Exercise ::
Quote verbatim the span of lines that begins the listing below and closes with the line containing "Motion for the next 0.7".

- - - - - - -

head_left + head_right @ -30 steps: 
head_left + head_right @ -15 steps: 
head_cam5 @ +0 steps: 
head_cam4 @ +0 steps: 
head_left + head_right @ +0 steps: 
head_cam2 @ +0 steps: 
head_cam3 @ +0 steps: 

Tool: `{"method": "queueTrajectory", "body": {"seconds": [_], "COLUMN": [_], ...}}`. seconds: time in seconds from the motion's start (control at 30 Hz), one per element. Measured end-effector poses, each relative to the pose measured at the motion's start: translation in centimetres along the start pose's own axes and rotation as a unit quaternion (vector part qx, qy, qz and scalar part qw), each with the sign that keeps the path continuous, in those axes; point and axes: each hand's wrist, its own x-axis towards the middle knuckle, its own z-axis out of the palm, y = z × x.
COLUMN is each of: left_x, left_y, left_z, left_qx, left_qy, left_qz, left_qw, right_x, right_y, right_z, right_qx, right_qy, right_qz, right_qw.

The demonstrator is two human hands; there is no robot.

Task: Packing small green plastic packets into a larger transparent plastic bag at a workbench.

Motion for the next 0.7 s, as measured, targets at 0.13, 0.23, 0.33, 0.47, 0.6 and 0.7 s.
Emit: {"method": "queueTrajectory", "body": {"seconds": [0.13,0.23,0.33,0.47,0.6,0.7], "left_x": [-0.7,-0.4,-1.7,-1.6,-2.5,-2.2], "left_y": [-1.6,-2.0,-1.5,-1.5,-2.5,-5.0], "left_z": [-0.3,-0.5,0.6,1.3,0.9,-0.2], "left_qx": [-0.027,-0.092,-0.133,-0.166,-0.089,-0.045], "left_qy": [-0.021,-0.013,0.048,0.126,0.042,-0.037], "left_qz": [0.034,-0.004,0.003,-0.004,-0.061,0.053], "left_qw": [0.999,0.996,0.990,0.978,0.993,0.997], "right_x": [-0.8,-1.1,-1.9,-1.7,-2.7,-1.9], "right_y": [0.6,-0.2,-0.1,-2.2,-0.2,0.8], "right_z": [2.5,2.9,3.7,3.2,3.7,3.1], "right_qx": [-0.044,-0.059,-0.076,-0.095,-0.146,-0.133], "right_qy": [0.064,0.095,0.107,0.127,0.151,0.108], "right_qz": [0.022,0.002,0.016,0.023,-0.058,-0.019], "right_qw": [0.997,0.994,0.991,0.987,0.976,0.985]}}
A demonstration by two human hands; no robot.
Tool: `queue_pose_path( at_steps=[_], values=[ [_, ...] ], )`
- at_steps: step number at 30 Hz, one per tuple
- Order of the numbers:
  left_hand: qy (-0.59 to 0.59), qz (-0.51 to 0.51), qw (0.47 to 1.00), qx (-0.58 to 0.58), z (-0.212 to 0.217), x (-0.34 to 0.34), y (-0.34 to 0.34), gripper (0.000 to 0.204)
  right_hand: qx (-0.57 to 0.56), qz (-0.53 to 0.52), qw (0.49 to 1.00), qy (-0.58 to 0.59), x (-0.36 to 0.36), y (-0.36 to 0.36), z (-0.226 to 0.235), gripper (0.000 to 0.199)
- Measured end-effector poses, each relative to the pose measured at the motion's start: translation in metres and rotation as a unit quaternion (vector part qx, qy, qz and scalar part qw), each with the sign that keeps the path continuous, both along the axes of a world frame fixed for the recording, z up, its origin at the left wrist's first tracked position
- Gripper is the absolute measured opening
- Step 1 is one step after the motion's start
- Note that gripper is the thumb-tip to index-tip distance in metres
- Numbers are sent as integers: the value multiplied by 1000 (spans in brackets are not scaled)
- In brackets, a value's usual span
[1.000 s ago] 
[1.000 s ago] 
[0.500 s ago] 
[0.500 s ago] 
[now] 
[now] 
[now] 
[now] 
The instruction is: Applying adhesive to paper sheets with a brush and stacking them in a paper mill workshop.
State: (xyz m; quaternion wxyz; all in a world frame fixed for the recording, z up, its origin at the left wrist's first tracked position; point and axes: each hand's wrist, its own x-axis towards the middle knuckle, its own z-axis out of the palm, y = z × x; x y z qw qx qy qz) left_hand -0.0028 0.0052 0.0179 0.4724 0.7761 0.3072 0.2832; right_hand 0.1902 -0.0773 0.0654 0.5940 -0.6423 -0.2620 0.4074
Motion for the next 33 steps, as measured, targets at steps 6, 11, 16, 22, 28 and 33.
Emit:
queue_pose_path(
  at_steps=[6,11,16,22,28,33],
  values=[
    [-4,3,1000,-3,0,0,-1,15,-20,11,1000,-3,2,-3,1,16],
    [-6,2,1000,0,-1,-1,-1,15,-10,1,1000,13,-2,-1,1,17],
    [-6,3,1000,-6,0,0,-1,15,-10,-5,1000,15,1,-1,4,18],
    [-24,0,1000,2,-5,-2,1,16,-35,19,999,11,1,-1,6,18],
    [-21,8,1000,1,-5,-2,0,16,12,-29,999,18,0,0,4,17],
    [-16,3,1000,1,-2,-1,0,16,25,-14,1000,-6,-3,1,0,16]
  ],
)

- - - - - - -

Output of the task ::
head_left + head_right @ -30 steps: 
head_left + head_right @ -15 steps: 
head_cam5 @ +0 steps: 
head_cam4 @ +0 steps: 
head_left + head_right @ +0 steps: 
head_cam2 @ +0 steps: 
head_cam3 @ +0 steps: 

Tool: `{"method": "queueTrajectory", "body": {"seconds": [_], "COLUMN": [_], ...}}`. seconds: time in seconds from the motion's start (control at 30 Hz), one per element. Measured end-effector poses, each relative to the pose measured at the motion's start: translation in centimetres along the start pose's own axes and rotation as a unit quaternion (vector part qx, qy, qz and scalar part qw), each with the sign that keeps the path continuous, in those axes; point and axes: each hand's wrist, its own x-axis towards the middle knuckle, its own z-axis out of the palm, y = z × x.
COLUMN is each of: left_x, left_y, left_z, left_qx, left_qy, left_qz, left_qw, right_x, right_y, right_z, right_qx, right_qy, right_qz, right_qw.

The demonstrator is two human hands; there is no robot.

Task: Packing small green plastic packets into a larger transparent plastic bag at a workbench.

Motion for the next 0.7 s, as measured, targets at 0.13, 0.23, 0.33, 0.47, 0.6 and 0.7 s.

The exercise is now complete.